**Your task**
Word for word, restate the lines from the one holding "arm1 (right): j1" through the end of the data below, including both endpoints and nothing more.

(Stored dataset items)
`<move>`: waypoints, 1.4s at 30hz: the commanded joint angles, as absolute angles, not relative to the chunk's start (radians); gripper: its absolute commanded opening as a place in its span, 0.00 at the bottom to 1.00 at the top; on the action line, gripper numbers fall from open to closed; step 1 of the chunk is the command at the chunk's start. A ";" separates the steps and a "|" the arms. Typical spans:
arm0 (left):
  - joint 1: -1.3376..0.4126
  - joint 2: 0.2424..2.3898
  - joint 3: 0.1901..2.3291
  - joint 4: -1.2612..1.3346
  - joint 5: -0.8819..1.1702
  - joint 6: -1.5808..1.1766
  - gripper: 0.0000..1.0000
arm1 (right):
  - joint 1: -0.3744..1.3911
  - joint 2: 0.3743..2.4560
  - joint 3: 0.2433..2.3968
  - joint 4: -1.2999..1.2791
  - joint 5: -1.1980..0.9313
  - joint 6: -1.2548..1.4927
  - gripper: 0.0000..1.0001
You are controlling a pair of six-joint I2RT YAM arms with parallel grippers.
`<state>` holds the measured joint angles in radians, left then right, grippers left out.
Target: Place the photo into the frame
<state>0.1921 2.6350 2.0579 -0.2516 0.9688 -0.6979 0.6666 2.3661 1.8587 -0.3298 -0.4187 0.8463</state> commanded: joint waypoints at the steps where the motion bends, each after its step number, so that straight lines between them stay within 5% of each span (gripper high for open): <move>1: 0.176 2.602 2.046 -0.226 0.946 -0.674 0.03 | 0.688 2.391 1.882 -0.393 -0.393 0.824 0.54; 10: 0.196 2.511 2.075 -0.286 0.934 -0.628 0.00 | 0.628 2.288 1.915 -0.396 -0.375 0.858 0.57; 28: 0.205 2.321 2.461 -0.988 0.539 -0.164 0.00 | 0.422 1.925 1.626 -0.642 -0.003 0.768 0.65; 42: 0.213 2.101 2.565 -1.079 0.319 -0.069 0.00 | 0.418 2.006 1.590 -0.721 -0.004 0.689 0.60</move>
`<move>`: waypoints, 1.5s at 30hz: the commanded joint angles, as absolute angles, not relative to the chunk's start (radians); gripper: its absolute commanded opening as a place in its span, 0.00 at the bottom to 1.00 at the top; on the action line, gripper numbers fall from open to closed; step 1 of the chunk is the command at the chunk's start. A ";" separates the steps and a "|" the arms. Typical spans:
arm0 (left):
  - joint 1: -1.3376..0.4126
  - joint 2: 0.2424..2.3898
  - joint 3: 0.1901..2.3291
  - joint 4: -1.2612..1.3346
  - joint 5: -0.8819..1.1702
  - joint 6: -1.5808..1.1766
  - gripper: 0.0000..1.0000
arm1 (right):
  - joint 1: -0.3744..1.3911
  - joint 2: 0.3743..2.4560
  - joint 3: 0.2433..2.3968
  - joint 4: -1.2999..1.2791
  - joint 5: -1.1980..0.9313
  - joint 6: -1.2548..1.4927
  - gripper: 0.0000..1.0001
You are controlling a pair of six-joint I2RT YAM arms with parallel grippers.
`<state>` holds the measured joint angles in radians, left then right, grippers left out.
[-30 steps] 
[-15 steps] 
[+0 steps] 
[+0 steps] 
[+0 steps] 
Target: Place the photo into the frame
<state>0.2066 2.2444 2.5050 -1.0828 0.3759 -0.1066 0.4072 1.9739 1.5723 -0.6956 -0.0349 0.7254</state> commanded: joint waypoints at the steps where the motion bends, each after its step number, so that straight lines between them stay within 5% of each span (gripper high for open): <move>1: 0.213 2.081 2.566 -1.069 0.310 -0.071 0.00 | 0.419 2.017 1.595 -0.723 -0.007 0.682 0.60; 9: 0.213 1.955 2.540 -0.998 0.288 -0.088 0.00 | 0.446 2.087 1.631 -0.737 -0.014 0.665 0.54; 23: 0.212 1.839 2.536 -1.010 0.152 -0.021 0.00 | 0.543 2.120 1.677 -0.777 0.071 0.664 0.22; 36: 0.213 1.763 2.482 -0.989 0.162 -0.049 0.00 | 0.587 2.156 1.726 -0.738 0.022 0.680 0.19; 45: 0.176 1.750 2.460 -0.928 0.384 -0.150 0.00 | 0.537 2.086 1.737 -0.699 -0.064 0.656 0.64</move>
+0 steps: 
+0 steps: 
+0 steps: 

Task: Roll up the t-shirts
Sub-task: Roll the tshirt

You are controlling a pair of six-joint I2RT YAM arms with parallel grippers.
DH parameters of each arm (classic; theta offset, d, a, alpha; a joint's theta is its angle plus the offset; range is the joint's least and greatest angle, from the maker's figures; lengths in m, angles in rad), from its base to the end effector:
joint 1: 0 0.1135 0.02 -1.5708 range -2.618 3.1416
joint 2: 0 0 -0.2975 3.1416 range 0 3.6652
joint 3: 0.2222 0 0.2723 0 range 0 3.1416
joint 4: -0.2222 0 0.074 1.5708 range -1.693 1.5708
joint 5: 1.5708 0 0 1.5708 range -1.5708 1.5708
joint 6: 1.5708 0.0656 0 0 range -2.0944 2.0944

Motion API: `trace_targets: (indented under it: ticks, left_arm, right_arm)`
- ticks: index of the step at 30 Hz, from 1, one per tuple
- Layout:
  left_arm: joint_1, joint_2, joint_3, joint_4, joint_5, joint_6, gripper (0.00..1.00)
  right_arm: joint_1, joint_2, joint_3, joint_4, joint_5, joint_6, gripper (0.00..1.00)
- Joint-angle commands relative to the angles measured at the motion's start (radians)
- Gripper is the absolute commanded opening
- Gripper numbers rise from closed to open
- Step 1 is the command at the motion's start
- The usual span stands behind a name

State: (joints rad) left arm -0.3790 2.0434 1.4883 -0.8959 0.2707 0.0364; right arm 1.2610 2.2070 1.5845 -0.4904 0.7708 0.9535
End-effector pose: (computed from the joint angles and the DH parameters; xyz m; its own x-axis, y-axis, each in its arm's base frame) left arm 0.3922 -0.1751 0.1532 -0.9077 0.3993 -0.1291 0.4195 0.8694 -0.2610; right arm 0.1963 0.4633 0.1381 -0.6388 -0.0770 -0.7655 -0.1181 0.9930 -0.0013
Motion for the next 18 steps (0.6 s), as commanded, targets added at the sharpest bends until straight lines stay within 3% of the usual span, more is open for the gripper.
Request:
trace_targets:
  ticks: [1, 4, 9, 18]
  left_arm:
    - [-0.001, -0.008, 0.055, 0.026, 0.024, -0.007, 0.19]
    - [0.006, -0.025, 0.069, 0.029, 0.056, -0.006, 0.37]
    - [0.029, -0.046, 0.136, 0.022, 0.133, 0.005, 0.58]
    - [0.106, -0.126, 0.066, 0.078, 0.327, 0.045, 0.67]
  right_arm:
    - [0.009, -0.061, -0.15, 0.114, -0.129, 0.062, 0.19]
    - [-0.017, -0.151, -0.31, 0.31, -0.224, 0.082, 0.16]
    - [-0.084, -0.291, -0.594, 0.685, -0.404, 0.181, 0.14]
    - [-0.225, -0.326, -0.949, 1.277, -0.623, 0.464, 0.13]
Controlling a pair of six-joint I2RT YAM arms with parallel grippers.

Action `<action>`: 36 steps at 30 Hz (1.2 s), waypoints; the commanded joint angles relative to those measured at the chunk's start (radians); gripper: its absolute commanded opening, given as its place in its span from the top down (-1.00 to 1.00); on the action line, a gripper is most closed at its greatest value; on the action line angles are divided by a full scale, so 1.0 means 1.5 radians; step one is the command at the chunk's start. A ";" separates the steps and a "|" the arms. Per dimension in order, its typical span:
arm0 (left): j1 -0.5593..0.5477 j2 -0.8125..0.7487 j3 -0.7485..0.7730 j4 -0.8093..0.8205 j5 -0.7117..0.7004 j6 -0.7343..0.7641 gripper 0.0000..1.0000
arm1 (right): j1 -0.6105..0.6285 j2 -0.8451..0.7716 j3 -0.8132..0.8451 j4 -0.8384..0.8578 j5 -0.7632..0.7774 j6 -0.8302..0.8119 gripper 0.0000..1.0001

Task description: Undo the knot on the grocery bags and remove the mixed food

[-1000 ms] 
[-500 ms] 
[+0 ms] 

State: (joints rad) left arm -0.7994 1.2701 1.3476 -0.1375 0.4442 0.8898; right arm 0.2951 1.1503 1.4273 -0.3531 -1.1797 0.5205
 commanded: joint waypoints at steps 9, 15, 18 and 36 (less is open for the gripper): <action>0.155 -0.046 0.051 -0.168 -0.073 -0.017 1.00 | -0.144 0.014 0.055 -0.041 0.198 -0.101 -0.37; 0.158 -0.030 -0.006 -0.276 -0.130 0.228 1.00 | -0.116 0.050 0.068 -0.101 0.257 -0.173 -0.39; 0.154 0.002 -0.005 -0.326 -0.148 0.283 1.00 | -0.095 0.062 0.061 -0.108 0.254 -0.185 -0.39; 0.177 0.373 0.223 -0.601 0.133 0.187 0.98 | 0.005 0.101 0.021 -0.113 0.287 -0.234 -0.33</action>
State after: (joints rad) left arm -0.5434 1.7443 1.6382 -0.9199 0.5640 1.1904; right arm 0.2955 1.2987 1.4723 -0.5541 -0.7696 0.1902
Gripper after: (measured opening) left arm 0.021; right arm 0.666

**Task answer**
arm1 (right): j1 -0.6105..0.6285 j2 -0.8451..0.7716 j3 -0.8132..0.8451 j4 -0.8384..0.8578 j5 -0.7632..0.7774 j6 -0.8302..0.8119 gripper 0.0000..1.0001

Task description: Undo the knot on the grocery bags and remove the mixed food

[-1000 ms] 
[-500 ms] 
[+0 ms] 

State: (joints rad) left arm -0.7994 1.2701 1.3476 -0.1375 0.4442 0.8898; right arm 0.2951 1.1503 1.4273 -0.3531 -1.1797 0.5205
 commanded: joint waypoints at steps 9, 15, 18 and 36 (less is open for the gripper): <action>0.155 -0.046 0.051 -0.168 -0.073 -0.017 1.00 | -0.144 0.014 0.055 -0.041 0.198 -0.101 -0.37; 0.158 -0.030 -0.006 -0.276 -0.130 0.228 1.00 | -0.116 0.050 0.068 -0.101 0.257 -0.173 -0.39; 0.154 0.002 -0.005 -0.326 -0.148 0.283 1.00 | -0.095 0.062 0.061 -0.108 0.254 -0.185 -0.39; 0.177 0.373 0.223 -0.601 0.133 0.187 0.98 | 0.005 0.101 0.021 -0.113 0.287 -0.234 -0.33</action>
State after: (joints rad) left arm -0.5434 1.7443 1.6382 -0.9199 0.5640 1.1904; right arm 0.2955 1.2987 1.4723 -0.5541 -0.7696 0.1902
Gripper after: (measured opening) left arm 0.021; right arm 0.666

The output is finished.